# [TASK ITEM]
The expected output is the data below, character for character, without its pictures.

------------------------

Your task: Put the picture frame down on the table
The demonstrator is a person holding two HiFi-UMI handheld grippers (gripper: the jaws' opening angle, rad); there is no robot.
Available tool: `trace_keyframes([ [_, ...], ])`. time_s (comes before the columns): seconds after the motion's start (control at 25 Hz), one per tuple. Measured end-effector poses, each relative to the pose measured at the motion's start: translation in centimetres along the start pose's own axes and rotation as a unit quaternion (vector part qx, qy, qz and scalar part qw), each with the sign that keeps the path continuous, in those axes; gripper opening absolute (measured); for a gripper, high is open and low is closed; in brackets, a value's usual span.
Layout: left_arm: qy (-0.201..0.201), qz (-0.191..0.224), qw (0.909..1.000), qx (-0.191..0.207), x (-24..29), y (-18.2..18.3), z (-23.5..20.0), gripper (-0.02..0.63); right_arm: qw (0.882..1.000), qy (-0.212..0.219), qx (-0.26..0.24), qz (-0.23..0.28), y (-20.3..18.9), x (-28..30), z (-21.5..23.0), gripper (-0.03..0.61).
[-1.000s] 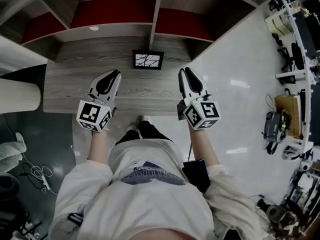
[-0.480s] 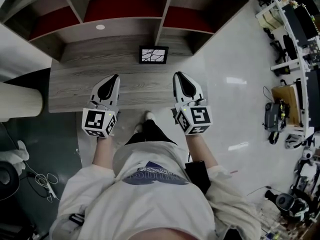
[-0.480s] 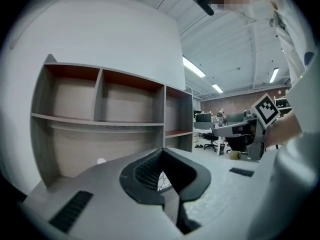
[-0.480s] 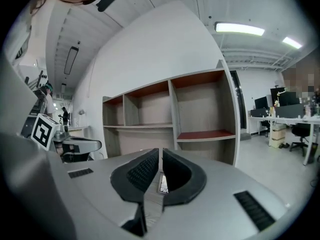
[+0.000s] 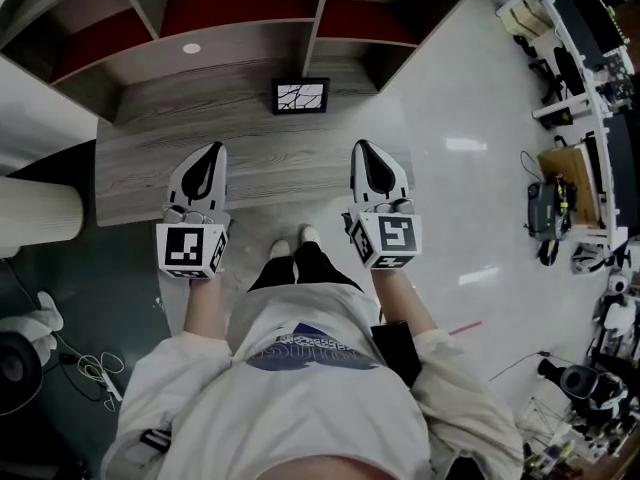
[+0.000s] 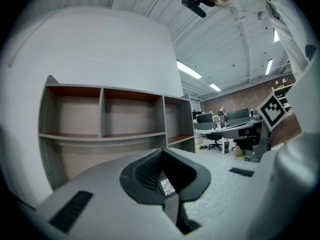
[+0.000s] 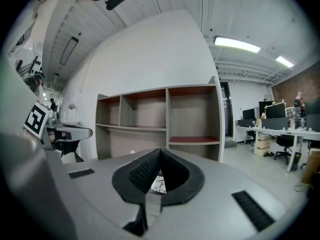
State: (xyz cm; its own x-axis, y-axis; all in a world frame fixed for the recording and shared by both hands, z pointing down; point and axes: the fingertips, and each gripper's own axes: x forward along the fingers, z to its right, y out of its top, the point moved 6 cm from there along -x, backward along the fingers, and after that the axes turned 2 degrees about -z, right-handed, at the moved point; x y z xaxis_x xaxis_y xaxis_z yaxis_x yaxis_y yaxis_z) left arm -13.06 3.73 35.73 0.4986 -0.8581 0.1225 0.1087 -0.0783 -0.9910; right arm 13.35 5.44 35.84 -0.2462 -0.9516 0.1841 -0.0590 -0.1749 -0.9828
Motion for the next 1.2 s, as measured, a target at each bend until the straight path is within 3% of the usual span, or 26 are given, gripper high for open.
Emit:
trace_keyframes([
  [0.36,0.066,0.035,0.997,0.018,1.4,2.3,2.0,0.006,0.998,-0.005,-0.035,0.044,3.1,0.6,3.5,-0.002],
  [0.88,0.08,0.036,0.9956,0.034,3.3,3.5,2.8,0.006,0.998,0.013,-0.034,0.059,3.8,2.4,5.0,-0.002],
  [1.2,0.078,0.036,0.9957,0.035,3.5,4.1,2.8,0.006,0.996,0.013,-0.076,0.043,3.8,2.8,4.5,-0.003],
])
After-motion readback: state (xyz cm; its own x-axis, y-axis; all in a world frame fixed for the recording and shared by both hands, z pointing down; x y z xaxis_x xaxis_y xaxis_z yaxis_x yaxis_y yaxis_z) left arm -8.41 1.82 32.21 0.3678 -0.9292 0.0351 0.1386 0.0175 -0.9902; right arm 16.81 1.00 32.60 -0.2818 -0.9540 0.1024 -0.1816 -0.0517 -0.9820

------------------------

# [YOUR RESPONSE]
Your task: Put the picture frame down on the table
The demonstrator is a person holding two HiFi-UMI handheld grippers (gripper: the jaws' opening angle, rad); there is no robot.
Available tool: `trace_keyframes([ [_, ...], ])`. time_s (comes before the columns): seconds after the motion's start (control at 25 Hz), one per tuple. Measured end-effector poses, each relative to the pose measured at the motion's start: translation in centimetres along the start pose's own axes and rotation as a unit quaternion (vector part qx, qy, qz and scalar part qw), each with the sign that keeps the path continuous, in those axes; gripper opening absolute (measured); for a gripper, high is open and low is closed; in brackets, a value's usual span.
Layout: left_arm: qy (-0.201..0.201), qz (-0.191..0.224), qw (0.909..1.000), qx (-0.191..0.207), x (-24..29), y (-18.2..18.3), z (-23.5..20.0), gripper (-0.02..0.63); right_arm: qw (0.882..1.000), qy (-0.212..0.219), qx (-0.26..0.24), qz (-0.23..0.28), y (-20.3..18.9), x (-28..30), z (-21.5..23.0), gripper (-0.03..0.61).
[-1.000s] 
[-0.480s] 
[-0.480s] 
[-0.480s] 
[+0.000s] 
[+0.000s] 
[+0.000s] 
State: (xyz cm; its own x-axis, y-axis; all in a world frame fixed for the recording and shared by both hands, z pointing down; point and axes: the fingertips, and each gripper's own axes: x forward along the fingers, z to its right, y out of its top, the point moved 6 cm from there along -x, backward along the fingers, and after that the axes turned 2 degrees about -z, right-handed, at the moved point; x y z xaxis_x xaxis_y xaxis_z yaxis_x yaxis_y yaxis_z) left arm -13.06 3.73 35.73 0.4986 -0.8581 0.1225 0.1087 -0.0783 -0.9910; right arm 13.35 5.44 35.84 -0.2462 -0.9516 0.1841 -0.0590 -0.1749 -0.9828
Motion for the next 1.2 s, as measured, a target at each bend until the straight path is within 3% of the usual span, or 26 are given, gripper high for open.
Emit:
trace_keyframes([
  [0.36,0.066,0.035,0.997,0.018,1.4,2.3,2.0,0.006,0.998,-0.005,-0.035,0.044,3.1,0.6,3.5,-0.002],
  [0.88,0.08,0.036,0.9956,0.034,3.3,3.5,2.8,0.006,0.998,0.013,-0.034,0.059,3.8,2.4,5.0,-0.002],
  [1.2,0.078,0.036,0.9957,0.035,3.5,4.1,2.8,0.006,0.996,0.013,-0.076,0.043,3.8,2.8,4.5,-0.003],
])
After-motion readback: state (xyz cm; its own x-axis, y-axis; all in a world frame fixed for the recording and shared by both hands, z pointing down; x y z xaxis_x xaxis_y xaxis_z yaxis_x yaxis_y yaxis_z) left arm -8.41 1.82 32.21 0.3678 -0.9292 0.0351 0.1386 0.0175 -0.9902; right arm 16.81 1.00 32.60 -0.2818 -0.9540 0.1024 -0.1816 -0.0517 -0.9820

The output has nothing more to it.